Leverage partnerships for IIoT success
Component manufacturers outfitting the machine need to work together to understand how pneumatics come into play, creating a true partnership that develops the best IIoT solutions for customers. At the field level, pneumatics, drives, controllers and I/O systems must all work together. The key is knowing how the data are passing between those items and making sure that the data go to wherever they need to go, whether that is locally on a web server, or out to a cloud system.
Consider the energy consumption example again: The best way to realize energy savings is to use the correct compressor dependent on the required load. Although we may not produce compressors or control systems for compressors, we can tell the compressor control system what the demand for air is over the next 12 hours with smart pneumatics. And from that, the controls can manage the energy involved in producing compressed air accordingly, because it may not need all the air being produced. This is just one example of components and systems “talking” to each other to affect energy savings.
Put the pieces together for better pneumatics performance
How do these pieces come together to improve the situation for a manufacturer? One vision is to enable a highly autonomous maintenance process. That means the pneumatic circuit, or ultimately the machine, has 100% uptime and never fails. Obviously, components wear out; valves and cylinders go through their specified life cycles and need to be replaced. But the data are there to predict failure before it happens and prevent costly catastrophic failure.
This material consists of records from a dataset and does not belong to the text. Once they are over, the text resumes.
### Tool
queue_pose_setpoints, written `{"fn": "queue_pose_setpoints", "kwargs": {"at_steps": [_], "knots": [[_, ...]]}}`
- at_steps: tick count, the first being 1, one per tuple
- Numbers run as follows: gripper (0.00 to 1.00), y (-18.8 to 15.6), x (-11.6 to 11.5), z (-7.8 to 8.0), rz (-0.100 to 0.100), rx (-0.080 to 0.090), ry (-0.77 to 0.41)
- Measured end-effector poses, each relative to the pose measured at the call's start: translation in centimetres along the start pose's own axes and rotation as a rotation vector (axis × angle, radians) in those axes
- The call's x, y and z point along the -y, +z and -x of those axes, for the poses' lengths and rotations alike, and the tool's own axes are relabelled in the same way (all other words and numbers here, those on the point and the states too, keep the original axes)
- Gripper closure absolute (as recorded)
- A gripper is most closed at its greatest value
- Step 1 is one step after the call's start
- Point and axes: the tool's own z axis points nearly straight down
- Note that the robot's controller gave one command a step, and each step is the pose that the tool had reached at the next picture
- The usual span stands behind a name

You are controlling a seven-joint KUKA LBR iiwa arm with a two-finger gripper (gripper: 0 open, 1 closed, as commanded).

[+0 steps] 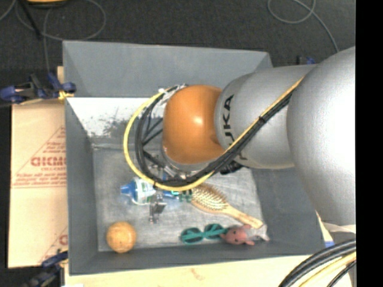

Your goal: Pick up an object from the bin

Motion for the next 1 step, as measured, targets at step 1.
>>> {"fn": "queue_pose_setpoints", "kwargs": {"at_steps": [1], "knots": [[0.00,-0.40,0.08,0.22,0.001,0.008,0.004]]}}
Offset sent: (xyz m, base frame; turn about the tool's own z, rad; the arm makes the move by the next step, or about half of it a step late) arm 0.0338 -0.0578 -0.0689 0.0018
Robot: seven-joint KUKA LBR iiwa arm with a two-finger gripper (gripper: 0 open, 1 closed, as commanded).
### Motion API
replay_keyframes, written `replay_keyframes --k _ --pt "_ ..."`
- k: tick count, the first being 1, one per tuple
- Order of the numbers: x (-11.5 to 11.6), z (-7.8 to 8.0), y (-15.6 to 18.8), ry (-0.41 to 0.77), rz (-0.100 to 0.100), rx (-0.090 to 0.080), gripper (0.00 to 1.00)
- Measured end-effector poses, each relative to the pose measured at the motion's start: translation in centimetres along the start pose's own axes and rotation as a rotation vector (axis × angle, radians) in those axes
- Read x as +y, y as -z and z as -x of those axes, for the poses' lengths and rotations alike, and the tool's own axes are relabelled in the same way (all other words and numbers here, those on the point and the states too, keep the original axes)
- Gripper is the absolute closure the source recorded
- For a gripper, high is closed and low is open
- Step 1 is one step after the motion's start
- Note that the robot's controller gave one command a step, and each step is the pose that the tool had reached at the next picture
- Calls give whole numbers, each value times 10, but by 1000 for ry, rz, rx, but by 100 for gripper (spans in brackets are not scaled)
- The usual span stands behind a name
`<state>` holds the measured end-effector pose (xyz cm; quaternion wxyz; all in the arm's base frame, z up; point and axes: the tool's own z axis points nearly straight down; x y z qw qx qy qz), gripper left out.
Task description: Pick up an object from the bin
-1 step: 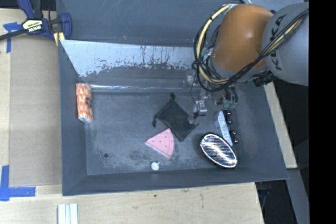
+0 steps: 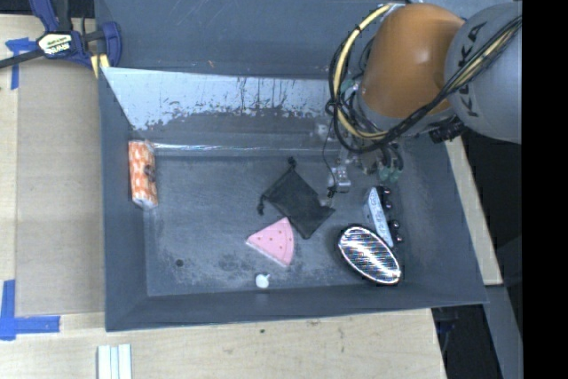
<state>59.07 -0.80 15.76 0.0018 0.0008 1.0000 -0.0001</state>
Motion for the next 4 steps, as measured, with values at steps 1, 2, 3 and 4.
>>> replay_keyframes --k 1,2,3,4 --pt "20 3 -77 -93 1 2 0" --pt "31 15 -85 -100 0 -10 100" --pt "31 15 -85 -100 0 -10 100" --pt "39 23 110 -95 1 -18 100"
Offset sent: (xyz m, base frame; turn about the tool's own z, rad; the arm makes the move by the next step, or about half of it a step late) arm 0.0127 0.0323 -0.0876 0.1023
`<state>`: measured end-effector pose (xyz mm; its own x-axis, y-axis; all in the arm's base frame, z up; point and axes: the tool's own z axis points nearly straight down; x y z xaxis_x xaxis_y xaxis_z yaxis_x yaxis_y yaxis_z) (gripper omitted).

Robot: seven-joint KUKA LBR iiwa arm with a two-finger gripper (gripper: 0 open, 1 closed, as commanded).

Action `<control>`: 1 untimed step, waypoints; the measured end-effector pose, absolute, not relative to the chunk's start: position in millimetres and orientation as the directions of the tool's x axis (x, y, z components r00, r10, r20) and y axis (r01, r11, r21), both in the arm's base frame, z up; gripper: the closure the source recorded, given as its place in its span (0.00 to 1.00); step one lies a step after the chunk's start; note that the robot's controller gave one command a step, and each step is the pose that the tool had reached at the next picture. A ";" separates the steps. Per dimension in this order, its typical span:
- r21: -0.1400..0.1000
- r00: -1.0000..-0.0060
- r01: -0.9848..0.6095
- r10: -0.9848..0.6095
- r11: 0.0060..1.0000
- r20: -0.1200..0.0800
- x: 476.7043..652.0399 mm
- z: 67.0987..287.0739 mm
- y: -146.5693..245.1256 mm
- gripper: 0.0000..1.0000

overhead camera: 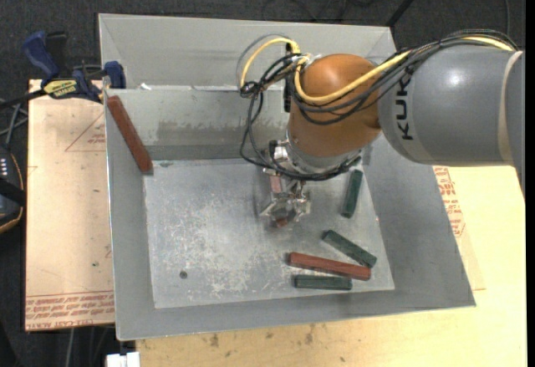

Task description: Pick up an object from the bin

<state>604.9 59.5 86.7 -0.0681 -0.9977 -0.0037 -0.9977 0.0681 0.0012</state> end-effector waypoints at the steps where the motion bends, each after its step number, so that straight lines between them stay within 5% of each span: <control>1: 0.001 -0.068 -0.998 -0.998 0.068 -0.004 604.9 86.6 59.5 1.00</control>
Offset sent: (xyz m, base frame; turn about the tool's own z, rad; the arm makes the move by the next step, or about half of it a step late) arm 0.0062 -0.0010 0.1632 -0.0446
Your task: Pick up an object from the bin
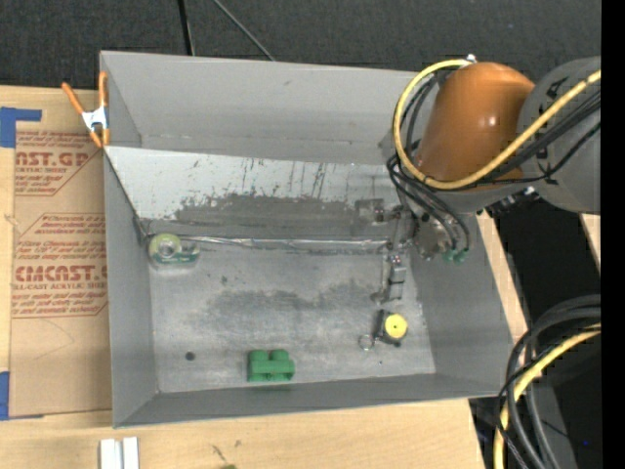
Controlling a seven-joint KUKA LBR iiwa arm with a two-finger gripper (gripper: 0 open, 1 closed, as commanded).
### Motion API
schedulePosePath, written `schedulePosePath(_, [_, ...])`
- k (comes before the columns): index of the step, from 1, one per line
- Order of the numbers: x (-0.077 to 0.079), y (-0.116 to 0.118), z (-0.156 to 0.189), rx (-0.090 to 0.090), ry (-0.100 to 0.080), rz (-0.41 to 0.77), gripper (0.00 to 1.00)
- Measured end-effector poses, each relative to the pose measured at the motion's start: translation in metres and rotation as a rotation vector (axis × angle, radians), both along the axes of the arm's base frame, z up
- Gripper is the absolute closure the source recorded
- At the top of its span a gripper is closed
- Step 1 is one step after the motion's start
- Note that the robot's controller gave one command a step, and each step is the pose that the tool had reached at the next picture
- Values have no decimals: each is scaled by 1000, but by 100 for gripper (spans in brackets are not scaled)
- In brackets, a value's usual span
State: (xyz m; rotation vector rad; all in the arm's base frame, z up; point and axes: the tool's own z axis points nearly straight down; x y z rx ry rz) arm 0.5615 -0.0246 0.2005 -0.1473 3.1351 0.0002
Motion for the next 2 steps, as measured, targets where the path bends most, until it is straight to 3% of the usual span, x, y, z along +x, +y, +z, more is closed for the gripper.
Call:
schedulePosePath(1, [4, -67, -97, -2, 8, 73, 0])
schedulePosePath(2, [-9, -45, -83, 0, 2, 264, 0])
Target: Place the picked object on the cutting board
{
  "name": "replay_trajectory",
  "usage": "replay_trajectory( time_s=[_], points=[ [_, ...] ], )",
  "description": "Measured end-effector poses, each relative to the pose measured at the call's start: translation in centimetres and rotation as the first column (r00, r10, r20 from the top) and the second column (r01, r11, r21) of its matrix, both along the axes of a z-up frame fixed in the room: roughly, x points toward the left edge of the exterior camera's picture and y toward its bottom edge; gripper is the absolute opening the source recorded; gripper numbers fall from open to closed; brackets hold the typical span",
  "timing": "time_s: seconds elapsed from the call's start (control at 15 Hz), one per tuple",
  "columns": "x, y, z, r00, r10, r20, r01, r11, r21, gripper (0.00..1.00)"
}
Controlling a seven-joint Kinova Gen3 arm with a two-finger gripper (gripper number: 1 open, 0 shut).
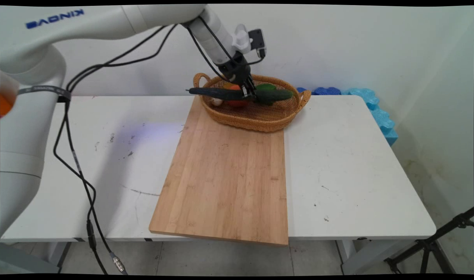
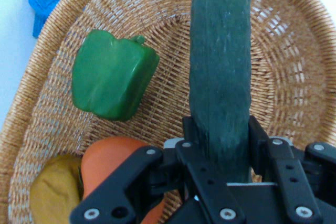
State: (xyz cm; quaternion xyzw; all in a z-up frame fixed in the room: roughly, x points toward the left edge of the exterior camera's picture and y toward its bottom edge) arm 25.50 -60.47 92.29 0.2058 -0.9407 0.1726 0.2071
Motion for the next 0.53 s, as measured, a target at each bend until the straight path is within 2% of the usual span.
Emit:
replay_trajectory(
  time_s=[0.53],
  points=[
    [1.5, 6.0, 4.1, 0.998, 0.024, -0.055, -0.023, 1.000, 0.013, 0.00]
  ],
)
For example, one application predicts the performance degradation of things like pneumatic valves. Based on a life-cycle benchmark and B10 life-cycle credits, we can use the data to track when a given valve will reach, for example 75 million cycles, and needs to be replaced. The operations team can receive a message about predictive failure and schedule when to replace the valve before production is disrupted.
Data from sensors also allows us to predict when a shock absorber on the end of the actuator is deteriorating by sensing an increase in the cycle speed, even by a few milliseconds. This would trigger an alarm or even send an automatic email to the component supplier that maintenance needs to be completed or that the component is ready to be replaced. The system could even generate an order and a new component would be automatically shipped to the customer, so the installation could be scheduled to minimize any production downtime.
Thus, with the right approach to IIoT technology, data can be actionable information that helps ensure machines are self-diagnosing, provide transparency to end-users, and never fail.